At trial, Petitioner denied ever hitting Victim and claimed he only told Mother he smacked Victim in order to be consistent with the statement he gave to police. Petitioner testified his statements to police were prompted by the officers telling him repeatedly that people did not get in trouble for accidental deaths. One of the officers who questioned Petitioner admitted, during a Jackson v. Denno hearing, that police told Petitioner this may have been an accident and that he could not get in trouble for an accident. The trial court found Petitioner's statements were voluntarily, knowingly, and intelligently given. Dr. Nicholas Batalis, the forensic pathologist who performed Victim's autopsy, testified that Victim died of "blunt head trauma" and that the manner of death was homicide. Dr. Batalis believed Victim died during a window of two to twelve hours before he was found. Dr. Batalis testified Victim had twenty-three injuries to his head including twelve bruises on his face, two scrapes on his face, and nine injuries to his skull which resulted in hemorrhaging around the brain. Dr. Batalis opined Victim could have been hit with a book or a fist, or could have been pushed against something causing his head to strike a doorway or a desk.

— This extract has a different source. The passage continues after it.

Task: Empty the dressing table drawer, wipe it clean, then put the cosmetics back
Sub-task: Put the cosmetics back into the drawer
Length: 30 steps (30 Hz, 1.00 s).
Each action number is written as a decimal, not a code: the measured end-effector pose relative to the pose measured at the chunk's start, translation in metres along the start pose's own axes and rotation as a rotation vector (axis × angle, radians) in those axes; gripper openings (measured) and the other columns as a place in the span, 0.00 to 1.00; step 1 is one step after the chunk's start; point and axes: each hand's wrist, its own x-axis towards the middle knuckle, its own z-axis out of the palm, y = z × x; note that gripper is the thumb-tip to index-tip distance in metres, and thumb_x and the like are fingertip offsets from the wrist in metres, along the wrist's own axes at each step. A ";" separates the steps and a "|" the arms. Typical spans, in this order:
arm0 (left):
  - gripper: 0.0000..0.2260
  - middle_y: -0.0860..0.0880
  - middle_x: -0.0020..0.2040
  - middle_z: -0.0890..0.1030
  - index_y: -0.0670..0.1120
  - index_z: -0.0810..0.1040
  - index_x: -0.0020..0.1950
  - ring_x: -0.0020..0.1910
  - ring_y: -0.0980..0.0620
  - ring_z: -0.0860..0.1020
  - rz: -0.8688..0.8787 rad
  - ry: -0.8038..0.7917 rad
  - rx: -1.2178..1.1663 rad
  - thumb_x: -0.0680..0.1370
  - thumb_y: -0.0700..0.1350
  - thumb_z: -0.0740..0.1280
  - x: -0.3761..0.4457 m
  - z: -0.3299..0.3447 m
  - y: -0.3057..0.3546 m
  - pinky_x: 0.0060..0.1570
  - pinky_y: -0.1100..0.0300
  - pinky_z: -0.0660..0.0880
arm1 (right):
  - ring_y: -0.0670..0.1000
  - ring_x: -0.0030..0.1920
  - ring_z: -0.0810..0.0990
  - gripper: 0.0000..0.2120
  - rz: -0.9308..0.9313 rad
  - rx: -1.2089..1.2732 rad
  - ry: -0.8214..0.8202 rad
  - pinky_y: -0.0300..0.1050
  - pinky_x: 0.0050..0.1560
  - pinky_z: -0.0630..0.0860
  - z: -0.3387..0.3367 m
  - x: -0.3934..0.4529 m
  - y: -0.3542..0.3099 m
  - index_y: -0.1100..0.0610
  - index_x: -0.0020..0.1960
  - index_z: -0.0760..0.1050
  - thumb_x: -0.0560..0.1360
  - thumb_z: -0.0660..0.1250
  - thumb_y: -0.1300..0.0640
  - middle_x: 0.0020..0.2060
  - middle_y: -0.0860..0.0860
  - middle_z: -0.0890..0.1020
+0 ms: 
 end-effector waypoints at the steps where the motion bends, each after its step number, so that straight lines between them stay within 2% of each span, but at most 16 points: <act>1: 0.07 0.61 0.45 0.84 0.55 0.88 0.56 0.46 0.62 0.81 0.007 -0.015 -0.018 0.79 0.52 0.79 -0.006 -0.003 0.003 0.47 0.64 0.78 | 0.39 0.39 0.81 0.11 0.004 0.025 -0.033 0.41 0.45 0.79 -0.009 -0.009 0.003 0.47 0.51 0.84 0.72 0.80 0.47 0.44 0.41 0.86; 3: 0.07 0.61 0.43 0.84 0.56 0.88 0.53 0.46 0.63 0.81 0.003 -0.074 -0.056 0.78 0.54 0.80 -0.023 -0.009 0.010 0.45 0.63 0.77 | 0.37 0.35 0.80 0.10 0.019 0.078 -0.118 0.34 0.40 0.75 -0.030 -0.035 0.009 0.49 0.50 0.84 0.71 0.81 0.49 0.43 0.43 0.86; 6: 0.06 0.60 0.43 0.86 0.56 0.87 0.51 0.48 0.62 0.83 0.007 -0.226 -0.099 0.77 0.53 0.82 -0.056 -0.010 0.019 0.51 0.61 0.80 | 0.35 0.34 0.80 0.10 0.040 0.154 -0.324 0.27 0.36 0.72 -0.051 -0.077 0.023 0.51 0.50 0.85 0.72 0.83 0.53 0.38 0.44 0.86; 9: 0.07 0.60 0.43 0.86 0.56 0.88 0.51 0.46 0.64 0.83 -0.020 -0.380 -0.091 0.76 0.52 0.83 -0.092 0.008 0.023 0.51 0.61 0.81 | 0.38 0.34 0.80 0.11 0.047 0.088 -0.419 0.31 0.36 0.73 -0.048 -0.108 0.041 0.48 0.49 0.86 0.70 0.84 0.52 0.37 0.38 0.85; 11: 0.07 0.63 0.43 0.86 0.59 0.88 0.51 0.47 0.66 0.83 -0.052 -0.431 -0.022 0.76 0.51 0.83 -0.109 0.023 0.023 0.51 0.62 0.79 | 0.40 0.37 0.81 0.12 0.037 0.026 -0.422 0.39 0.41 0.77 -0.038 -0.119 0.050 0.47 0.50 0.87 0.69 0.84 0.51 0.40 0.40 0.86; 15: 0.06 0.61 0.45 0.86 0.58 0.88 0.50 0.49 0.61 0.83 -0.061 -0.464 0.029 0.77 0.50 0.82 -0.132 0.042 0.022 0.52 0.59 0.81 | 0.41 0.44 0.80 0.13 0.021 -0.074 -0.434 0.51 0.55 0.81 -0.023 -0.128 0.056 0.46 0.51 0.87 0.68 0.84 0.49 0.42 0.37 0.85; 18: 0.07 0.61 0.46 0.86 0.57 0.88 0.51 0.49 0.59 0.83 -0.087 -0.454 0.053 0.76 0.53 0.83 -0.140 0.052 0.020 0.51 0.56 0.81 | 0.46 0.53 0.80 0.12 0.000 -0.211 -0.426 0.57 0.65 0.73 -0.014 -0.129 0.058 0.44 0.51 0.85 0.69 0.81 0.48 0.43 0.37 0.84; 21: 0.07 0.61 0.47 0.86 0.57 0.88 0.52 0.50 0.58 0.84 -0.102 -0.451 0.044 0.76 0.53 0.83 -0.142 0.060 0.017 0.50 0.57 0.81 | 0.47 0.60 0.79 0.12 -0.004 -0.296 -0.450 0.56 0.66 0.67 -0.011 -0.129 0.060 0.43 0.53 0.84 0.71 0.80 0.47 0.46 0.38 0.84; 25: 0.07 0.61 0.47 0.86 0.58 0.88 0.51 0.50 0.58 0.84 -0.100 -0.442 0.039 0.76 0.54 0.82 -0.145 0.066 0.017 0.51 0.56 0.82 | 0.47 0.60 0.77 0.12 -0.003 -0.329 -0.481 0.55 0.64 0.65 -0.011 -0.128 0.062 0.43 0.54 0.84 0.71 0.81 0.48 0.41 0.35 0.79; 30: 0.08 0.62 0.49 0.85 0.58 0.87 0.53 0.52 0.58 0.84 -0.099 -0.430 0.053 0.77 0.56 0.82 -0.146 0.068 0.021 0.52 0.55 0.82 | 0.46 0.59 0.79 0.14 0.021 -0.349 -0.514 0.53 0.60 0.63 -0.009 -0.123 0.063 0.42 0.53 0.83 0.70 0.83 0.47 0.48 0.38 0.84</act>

Dr. Batalis did not believe the injuries on Victim's skull could have been sustained by falling down or bumping into things while playing because the injuries were more severe than "normal wear and tear" and because there were so many different impact sites. Dr. Batalis explained that Victim's injuries would have immediately been symptomatic and Victim would have appeared sleepy and groggy.

On cross-examination, trial counsel asked Dr. Batalis about autopsy photographs showing what appeared to be small areas of circular discoloration on Victim's legs, arms, and torso. Dr. Batalis testified he initially believed these were bruises but that he found no fresh blood beneath the areas when he cut into them, leading him to believe these marks were instead caused by a skin condition or by the body's storage after the Victim's death. Dr. Batalis explained he did not cut into every one of these marks on Victim's body, but instead incised a representative sample and concluded none of the marks were bruises.